The dataset, called Agriculture-Vision, will enable agricultural pattern analysis of aerial images, providing farmers with actionable insights into the performance of their crops to improve decision-making and maximize yields.
Until now, there has been a dearth of high-quality agricultural image datasets, due in part to the large image size required to capture many acres of land, as well as the difficulty of recognizing patterns that do not occur consistently across large areas. Researchers from UIUC and the University of Oregon worked with Intelinair to develop new computer vision techniques that solve complex pattern recognition problems through deep learning methods.
“Next-gen farming has to be data-driven,” said CSL’s Naira Hovakimyan, the W. Grafton and Lillian B. Wilkins Professor of Mechanical Science and Engineering at Illinois and co-founder and chief scientist of Intelinair. “By automating the process of frequent high-resolution data collection and using the data in predictive modeling through deep learning algorithms, we’re advancing to the stage where conditions on any farm can be forecasted in the same way as weather forecasts, for example.
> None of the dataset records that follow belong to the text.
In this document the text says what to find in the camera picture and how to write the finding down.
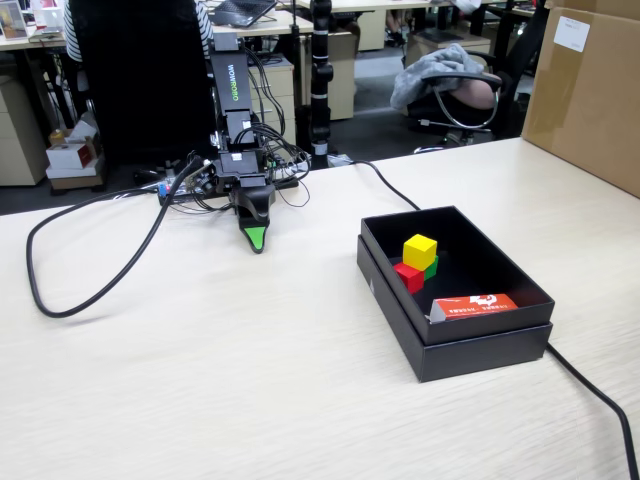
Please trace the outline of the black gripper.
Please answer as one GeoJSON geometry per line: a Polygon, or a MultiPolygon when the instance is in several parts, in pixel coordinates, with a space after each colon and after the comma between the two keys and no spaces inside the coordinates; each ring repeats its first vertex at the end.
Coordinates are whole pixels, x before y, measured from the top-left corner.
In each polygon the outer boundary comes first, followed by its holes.
{"type": "Polygon", "coordinates": [[[239,230],[247,239],[251,250],[261,254],[270,225],[269,212],[275,201],[275,187],[267,185],[267,178],[263,173],[217,172],[215,192],[231,191],[239,230]]]}

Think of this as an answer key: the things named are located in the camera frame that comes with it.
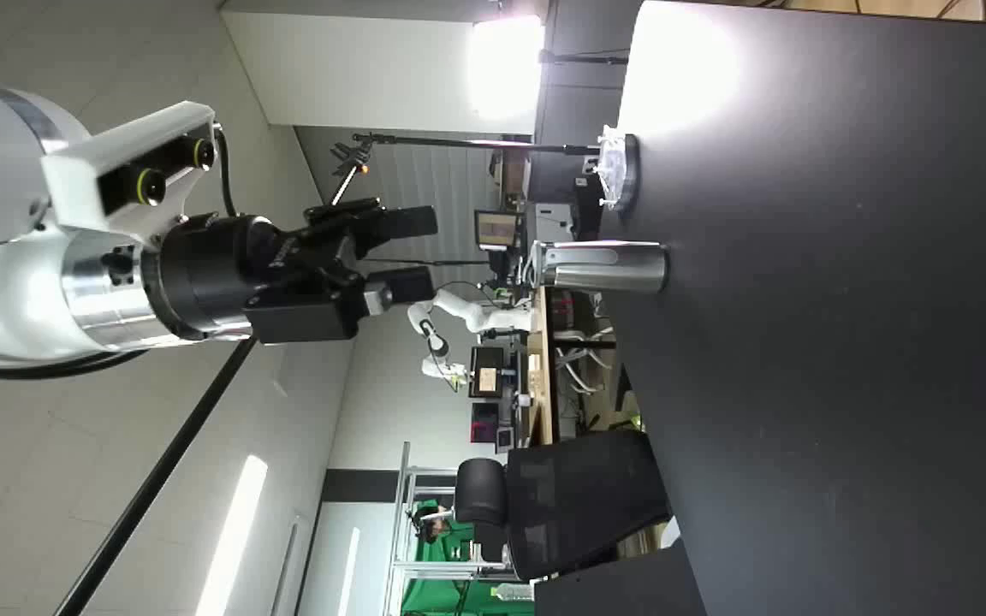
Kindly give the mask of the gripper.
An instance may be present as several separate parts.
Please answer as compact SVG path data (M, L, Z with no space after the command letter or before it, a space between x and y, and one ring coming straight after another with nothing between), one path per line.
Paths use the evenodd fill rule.
M306 226L285 231L262 216L202 215L172 228L144 258L150 305L181 339L255 336L244 305L268 292L322 293L320 303L413 304L434 297L430 270L361 274L353 257L392 240L435 235L430 206L387 208L380 198L309 208Z

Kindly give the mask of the steel thermos flask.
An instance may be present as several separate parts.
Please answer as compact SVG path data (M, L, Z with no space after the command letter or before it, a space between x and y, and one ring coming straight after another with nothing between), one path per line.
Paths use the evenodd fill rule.
M533 242L538 284L568 291L658 293L668 281L668 247L626 240Z

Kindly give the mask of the clear plastic lid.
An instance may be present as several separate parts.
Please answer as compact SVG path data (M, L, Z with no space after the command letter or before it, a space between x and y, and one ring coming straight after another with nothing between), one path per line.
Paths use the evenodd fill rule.
M633 133L603 126L598 143L596 173L603 189L600 203L615 213L630 210L641 184L639 141Z

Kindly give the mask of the monitor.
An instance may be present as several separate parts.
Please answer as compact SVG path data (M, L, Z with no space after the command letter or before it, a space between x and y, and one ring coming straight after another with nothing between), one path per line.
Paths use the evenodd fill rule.
M520 245L523 217L508 211L476 210L473 213L474 238L482 251L509 251Z
M475 346L471 348L468 395L471 399L498 399L503 393L506 366L505 348Z

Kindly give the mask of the wooden table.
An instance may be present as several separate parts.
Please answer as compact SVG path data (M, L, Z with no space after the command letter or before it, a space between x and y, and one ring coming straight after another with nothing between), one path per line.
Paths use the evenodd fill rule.
M527 446L536 447L558 441L558 400L551 358L552 343L545 288L532 294L532 324L527 336L527 387L532 398L528 411Z

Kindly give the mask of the black office chair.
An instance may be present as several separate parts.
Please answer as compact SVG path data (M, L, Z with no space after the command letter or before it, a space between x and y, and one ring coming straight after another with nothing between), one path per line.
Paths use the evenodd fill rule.
M672 510L649 437L622 429L463 461L454 517L503 530L517 578L532 581L590 564Z

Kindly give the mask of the green cloth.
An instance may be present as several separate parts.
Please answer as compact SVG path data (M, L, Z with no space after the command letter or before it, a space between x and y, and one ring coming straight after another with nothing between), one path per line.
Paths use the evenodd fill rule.
M442 506L438 500L422 500L420 506ZM451 531L435 543L418 539L415 560L426 564L468 562L476 551L476 529L473 524L459 523L451 518ZM401 603L402 616L535 616L535 604L505 603L490 596L498 583L473 581L470 578L416 578L407 586Z

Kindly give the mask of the aluminium frame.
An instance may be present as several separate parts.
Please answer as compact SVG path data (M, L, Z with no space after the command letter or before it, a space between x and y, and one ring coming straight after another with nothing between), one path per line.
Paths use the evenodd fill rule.
M421 501L454 495L455 470L430 467L412 461L412 444L404 441L401 461L396 475L392 536L387 556L386 589L381 616L402 616L401 603L407 586L416 578L470 578L473 581L516 583L518 578L504 562L483 559L482 548L476 541L477 553L468 562L426 564L415 560L418 539L415 538L408 512Z

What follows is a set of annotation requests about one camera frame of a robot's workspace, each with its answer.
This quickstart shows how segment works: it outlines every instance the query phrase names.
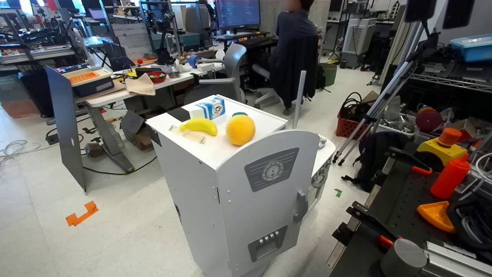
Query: black backpack
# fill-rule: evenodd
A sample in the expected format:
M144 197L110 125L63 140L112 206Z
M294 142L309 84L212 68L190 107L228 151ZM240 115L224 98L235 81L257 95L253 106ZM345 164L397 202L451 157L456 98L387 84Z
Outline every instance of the black backpack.
M374 184L370 181L378 170L383 169L388 157L384 155L391 146L403 149L410 139L397 132L378 132L367 136L359 143L360 156L355 159L361 163L357 177L351 178L345 175L343 180L358 184L366 192L371 192Z
M323 67L319 64L316 66L316 89L322 89L325 87L326 74Z

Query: blue tape roll
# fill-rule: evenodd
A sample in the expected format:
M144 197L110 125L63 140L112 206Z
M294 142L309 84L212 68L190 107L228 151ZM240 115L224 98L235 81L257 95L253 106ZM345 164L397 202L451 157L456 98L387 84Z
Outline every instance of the blue tape roll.
M189 65L192 67L192 68L196 68L196 62L197 60L199 59L200 57L196 56L196 55L191 55L189 58L188 58L188 63Z

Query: white floor
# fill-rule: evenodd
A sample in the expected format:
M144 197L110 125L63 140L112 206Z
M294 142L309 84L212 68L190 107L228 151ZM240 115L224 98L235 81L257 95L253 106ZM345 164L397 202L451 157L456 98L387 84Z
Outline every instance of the white floor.
M335 136L340 105L353 91L363 96L370 90L379 92L379 87L366 86L371 76L372 72L339 69L336 83L328 87L332 93L319 92L302 105L298 128L320 133L340 146L344 138ZM265 110L285 117L280 104ZM111 110L104 117L123 114ZM79 123L80 132L83 127L93 125L86 120ZM16 139L26 139L26 149L35 143L47 147L44 136L51 128L38 116L11 119L0 110L0 149ZM96 135L84 136L82 145ZM125 145L135 166L155 156L126 140ZM357 155L356 149L342 167L330 168L323 197L303 223L297 246L280 255L266 277L328 275L326 261L336 243L332 232L349 219L345 209L368 196L340 179L355 174L352 161ZM84 157L83 161L94 169L119 172L108 158L90 161ZM0 276L204 276L193 261L158 161L126 176L88 173L88 178L84 194L61 163L58 145L2 163ZM339 198L334 189L343 191ZM84 204L89 201L99 211L69 227L65 217L85 213Z

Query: green trash can
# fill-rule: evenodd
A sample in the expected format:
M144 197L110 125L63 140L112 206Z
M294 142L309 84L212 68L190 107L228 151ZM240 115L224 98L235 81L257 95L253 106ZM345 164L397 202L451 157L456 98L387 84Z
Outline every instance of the green trash can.
M326 76L325 86L330 86L335 83L335 77L337 76L337 66L331 64L319 64L323 68Z

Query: orange bottle
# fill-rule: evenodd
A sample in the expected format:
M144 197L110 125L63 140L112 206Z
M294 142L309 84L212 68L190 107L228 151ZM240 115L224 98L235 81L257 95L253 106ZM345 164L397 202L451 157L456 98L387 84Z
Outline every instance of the orange bottle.
M450 198L455 188L470 171L470 163L466 160L467 158L468 153L461 158L451 159L430 188L430 192L441 199Z

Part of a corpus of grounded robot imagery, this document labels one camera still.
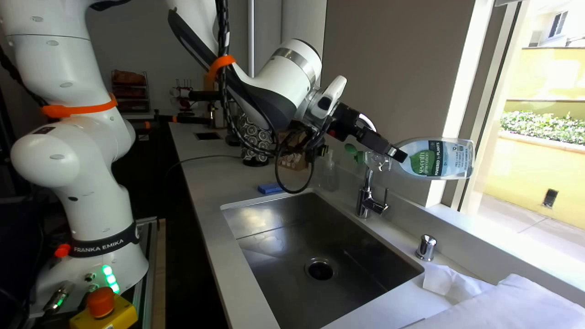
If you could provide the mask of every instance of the outdoor ground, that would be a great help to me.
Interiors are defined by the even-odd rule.
[[[546,244],[585,263],[585,231],[487,194],[476,217]]]

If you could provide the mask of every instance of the white countertop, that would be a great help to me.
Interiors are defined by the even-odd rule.
[[[170,123],[170,128],[180,160],[207,155],[240,154],[240,148],[228,146],[223,139],[198,140],[194,136],[195,132],[215,131],[202,125]],[[228,323],[235,329],[278,328],[270,306],[221,211],[222,206],[226,208],[282,197],[282,194],[264,196],[257,191],[259,184],[275,182],[274,166],[252,168],[242,165],[241,160],[214,157],[185,162],[182,167]],[[283,169],[281,173],[285,181],[304,178],[300,176],[302,174],[291,170]],[[319,194],[382,243],[403,252],[422,266],[426,265],[414,256],[418,238],[375,215],[365,221],[353,216],[355,200],[341,189],[330,193],[312,184],[311,191]],[[472,276],[439,253],[435,255],[433,263],[448,265],[462,274]],[[423,278],[424,273],[325,328],[398,329],[449,308],[452,304],[448,300],[422,288]]]

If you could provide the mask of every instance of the sink drain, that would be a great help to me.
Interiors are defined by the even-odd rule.
[[[325,258],[312,258],[305,264],[305,273],[319,281],[329,280],[335,274],[333,266]]]

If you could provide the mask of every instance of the stainless steel sink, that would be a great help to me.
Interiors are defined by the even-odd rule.
[[[314,193],[223,214],[283,329],[321,328],[422,273]]]

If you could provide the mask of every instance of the green shrub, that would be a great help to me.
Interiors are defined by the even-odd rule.
[[[500,122],[502,130],[511,133],[585,145],[585,120],[573,119],[569,114],[558,118],[552,114],[504,112]]]
It is just one click away.”
Not since the mid-20th century, when scientists learned how to increase yields by manipulating crop genomes and the wide use of pesticides was introduced, has a new technology shown so much promise. AI is already being used to automate farming processes and collect data on field conditions. However, ag-related visual pattern recognition has progressed slowly, in part because of a lack of large-scale and high-quality datasets.